Un caso deja de ser una carpeta con ficheros sueltos y un correo que ya no encuentras.
Órgano judicial, procedimiento, partes, objeto del encargo, honorarios y punto del ciclo en el que está. Justo lo que te preguntan por teléfono, sin tener que buscarlo.
Los vencimientos se ordenan por urgencia en la agenda. Un plazo que se pasa no se arregla con una disculpa: te aparta del caso y, a veces, de la lista.
Las partes del procedimiento con sus letrados y su contacto, para escribir a quien toca sin volver a leerte el nombramiento.
Cada fichero que subes guarda su huella SHA-256. Dos años después puedes acreditar que el documento del expediente es exactamente el que entregaste.
No son plantillas de Word que hay que rellenar a mano: salen escritas con los datos que ya están en el expediente.
Aceptación del cargo, solicitud de provisión de fondos, petición de prórroga, entrega del dictamen, minuta, renuncia… Se rellenan solos y se exportan a Word o PDF.
81 especialidades, cada una con su bloque técnico propio, montado sobre el esqueleto procesal que exige la LEC —incluida la manifestación del art. 335.2, en su sitio y con su texto—.

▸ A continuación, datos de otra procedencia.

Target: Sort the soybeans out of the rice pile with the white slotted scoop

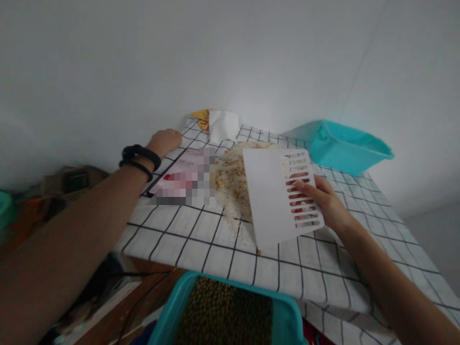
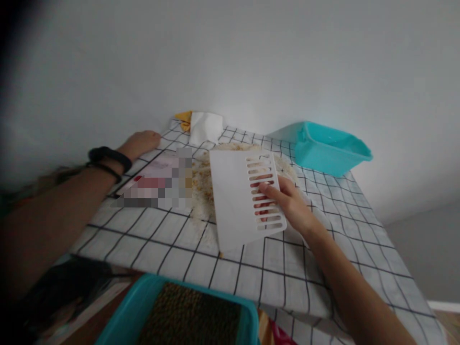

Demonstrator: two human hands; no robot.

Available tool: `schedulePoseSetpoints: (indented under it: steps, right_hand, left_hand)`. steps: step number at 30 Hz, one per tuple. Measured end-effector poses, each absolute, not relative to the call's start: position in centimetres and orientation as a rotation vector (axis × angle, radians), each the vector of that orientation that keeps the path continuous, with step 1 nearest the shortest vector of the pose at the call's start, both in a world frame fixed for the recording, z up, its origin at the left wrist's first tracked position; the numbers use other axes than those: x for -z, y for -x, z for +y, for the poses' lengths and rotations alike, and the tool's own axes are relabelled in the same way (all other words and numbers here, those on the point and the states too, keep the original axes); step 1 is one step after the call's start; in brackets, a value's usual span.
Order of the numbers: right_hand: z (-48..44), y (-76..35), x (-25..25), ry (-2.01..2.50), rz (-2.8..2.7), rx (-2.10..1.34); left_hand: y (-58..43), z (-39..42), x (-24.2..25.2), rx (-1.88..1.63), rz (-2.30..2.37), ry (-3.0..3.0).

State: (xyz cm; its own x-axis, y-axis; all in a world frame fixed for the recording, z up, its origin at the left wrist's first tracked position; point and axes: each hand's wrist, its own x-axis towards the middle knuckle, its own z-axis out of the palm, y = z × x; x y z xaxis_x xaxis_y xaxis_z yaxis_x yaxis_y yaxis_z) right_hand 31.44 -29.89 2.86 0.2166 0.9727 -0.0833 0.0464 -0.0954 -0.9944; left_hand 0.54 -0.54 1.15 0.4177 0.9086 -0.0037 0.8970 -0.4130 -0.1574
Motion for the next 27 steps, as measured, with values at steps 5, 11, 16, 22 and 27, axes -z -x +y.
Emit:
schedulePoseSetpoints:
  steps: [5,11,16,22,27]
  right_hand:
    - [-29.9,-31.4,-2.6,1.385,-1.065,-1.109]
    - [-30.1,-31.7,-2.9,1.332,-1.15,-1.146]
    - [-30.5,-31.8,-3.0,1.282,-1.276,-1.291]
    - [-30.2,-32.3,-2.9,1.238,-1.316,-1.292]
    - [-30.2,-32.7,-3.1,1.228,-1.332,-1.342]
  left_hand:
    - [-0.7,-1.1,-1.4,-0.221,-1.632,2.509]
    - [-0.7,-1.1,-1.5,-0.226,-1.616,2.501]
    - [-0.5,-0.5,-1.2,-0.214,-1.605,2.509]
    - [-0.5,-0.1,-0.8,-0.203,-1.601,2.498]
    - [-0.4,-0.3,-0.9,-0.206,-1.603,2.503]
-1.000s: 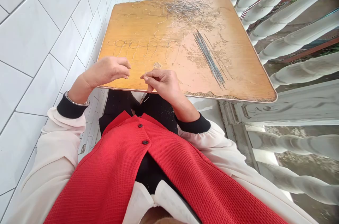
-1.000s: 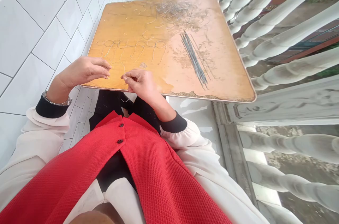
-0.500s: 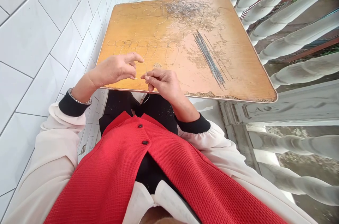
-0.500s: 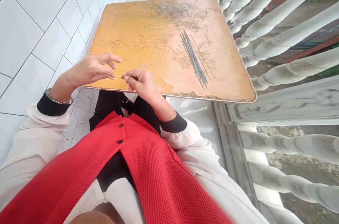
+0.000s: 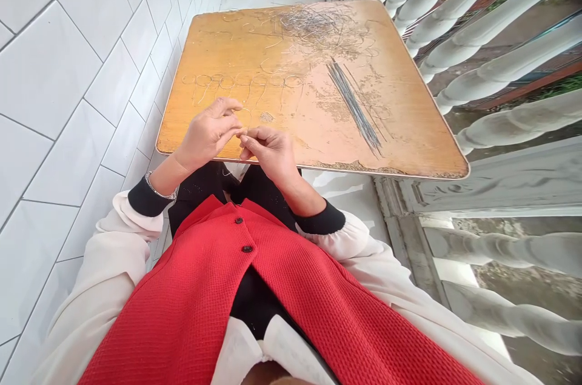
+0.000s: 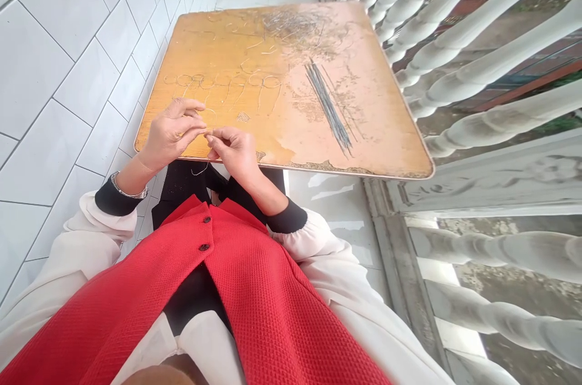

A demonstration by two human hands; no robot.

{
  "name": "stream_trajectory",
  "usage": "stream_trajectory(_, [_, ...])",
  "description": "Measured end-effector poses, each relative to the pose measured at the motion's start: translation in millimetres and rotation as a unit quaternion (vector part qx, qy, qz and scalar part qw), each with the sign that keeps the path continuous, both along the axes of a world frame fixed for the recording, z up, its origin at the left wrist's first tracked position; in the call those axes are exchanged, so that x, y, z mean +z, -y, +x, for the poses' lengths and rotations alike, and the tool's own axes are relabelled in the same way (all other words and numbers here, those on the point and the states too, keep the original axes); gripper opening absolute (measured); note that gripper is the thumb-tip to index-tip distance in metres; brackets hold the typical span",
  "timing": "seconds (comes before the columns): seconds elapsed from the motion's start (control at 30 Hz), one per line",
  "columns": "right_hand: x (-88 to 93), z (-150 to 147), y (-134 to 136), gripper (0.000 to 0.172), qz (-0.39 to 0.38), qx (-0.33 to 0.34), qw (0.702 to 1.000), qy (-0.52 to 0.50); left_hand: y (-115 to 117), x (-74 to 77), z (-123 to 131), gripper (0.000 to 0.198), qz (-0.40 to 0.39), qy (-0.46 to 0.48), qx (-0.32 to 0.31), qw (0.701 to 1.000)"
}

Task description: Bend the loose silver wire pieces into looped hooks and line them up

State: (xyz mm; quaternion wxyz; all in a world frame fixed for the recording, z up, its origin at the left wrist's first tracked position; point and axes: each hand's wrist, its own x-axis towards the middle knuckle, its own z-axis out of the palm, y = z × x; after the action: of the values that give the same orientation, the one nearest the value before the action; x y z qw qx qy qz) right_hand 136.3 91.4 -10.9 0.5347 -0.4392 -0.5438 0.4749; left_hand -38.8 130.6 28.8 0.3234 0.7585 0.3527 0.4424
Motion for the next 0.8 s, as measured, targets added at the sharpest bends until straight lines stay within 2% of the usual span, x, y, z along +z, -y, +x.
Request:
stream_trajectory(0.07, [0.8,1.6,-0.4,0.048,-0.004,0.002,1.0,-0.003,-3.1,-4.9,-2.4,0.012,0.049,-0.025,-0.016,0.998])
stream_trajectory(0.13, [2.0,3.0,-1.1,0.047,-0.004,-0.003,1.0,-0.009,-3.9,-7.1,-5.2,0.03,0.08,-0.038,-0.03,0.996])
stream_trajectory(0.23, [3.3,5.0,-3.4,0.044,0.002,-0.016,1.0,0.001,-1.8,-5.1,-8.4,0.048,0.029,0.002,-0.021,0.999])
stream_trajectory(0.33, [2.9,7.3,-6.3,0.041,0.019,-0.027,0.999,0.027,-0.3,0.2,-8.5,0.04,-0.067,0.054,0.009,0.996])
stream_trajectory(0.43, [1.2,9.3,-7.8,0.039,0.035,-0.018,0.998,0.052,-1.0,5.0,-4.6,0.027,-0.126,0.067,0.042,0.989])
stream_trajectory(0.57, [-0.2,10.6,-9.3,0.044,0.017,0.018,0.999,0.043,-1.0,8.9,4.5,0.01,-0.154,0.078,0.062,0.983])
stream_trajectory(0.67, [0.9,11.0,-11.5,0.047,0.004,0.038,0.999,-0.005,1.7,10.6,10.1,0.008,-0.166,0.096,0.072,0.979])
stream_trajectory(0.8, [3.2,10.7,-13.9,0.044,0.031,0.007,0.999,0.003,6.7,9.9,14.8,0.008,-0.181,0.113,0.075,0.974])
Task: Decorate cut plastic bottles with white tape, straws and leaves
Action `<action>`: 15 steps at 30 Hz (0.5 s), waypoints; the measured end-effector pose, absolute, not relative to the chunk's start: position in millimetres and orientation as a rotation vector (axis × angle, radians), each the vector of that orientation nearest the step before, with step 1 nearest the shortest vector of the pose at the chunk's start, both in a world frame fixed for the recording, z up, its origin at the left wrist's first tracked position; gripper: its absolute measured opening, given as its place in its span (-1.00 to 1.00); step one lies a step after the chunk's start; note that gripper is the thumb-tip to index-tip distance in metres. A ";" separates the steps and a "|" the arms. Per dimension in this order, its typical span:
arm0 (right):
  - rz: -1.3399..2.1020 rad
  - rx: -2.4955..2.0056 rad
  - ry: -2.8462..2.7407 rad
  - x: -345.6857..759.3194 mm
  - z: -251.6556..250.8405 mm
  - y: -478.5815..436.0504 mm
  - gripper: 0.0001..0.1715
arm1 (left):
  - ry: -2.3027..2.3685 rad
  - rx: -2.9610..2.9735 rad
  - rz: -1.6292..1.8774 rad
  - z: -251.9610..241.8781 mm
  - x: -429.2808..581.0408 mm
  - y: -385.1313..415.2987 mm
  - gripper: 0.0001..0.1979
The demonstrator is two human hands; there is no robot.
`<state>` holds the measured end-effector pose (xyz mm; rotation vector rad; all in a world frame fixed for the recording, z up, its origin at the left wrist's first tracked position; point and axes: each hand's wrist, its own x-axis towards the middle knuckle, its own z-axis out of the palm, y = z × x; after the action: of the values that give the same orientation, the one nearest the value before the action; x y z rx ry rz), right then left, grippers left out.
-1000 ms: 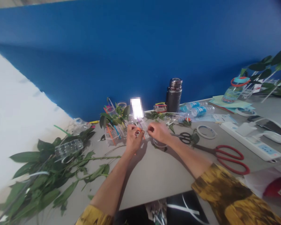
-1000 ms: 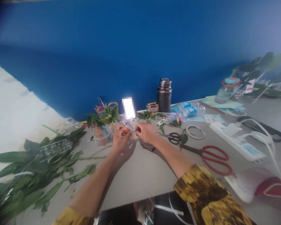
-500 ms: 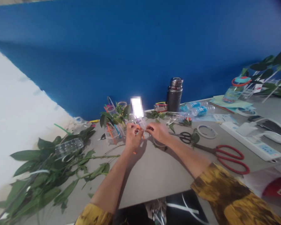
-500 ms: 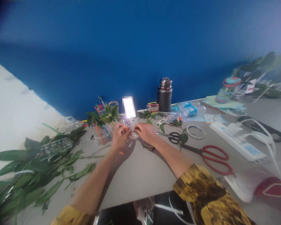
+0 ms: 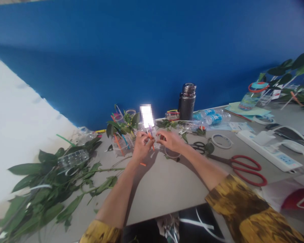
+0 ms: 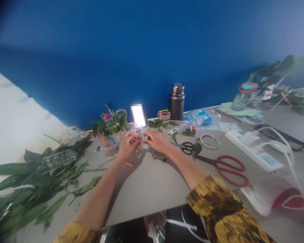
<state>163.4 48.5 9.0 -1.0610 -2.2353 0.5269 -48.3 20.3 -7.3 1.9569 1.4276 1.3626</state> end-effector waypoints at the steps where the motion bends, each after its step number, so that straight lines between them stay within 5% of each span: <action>1: 0.515 -1.086 -2.259 164.3 11.6 47.1 -0.69 | 1.418 1.958 1.356 -7.4 -49.6 21.0 -0.77; 6: 0.422 -1.201 -2.376 164.2 22.0 38.8 -0.75 | 1.381 1.950 1.321 -8.6 -55.2 25.0 -0.54; 15: 0.410 -1.312 -2.404 163.2 30.2 35.9 -0.80 | 1.286 1.999 1.398 -7.3 -52.4 20.9 -0.50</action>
<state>163.2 35.9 30.2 -1.3120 -2.4042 0.4099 -52.4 20.9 -7.3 1.9991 1.2858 1.3983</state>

El dictamen prueba. La nota de cuantificación le explica al letrado de dónde sale cada cifra y qué no mide. La orientación —confidencial, no va a autos— propone hipótesis y horquillas sin comprometer la objetividad que acabas de jurar.
Al exportar, la herramienta relee el documento y te avisa de lo que no puede llegar a un juzgado: un apartado sin redactar, un «(pendiente)» olvidado, un texto de ayuda que se quedó dentro.
Peritar y cobrar son el mismo trabajo. Aquí no hay que exportar nada a otro programa.
El número avanza y no se reutiliza jamás, ni aunque borres una factura. Con retención de IRPF, provisiones de fondos y suplidos, y preparada para Verifactu.
Cada factura y cada gasto generan su asiento. Diario, Mayor, libros registro del autónomo y cuenta de resultados, siempre al día.
Borradores del 303, del 390 y del 130 con los datos que ya están dentro, y el calendario fiscal delante para no enterarte el día 19.
El control del RETA, para saber lo que llevas pagado sin abrir otra aplicación ni llamar a la gestoría.
La responsabilidad pericial es personal e intransferible. La organización del trabajo, no.
Su titulación, su colegio y su número de colegiado encabezan los dictámenes que firma. Nadie firma por otro.
Cuántos expedientes lleva cada uno, cuáles siguen en curso y cuáles están sin asignar. Sin pedir un parte a nadie.
El titular da de alta a un perito nuevo desde su panel. Al darlo de baja, pierde el acceso y sus expedientes se quedan en el gabinete, que es de quien son.
Se abre en el navegador. Ni licencias, ni versiones, ni depender de un ordenador concreto.
Escribes tu correo y entras con un código de un solo uso que caduca en quince minutos.
Los expedientes de cada cliente están separados en el propio código de las consultas, no por un permiso que alguien pueda olvidar de marcar. Servidores en la Unión Europea.
Interfaz en español, catalán, euskera, gallego e inglés. Los escritos y los dictámenes se generan en español y catalán.
Sin permanencia y con el alta acompañada: te lo dejamos configurado con tu emisor y tus series de facturación.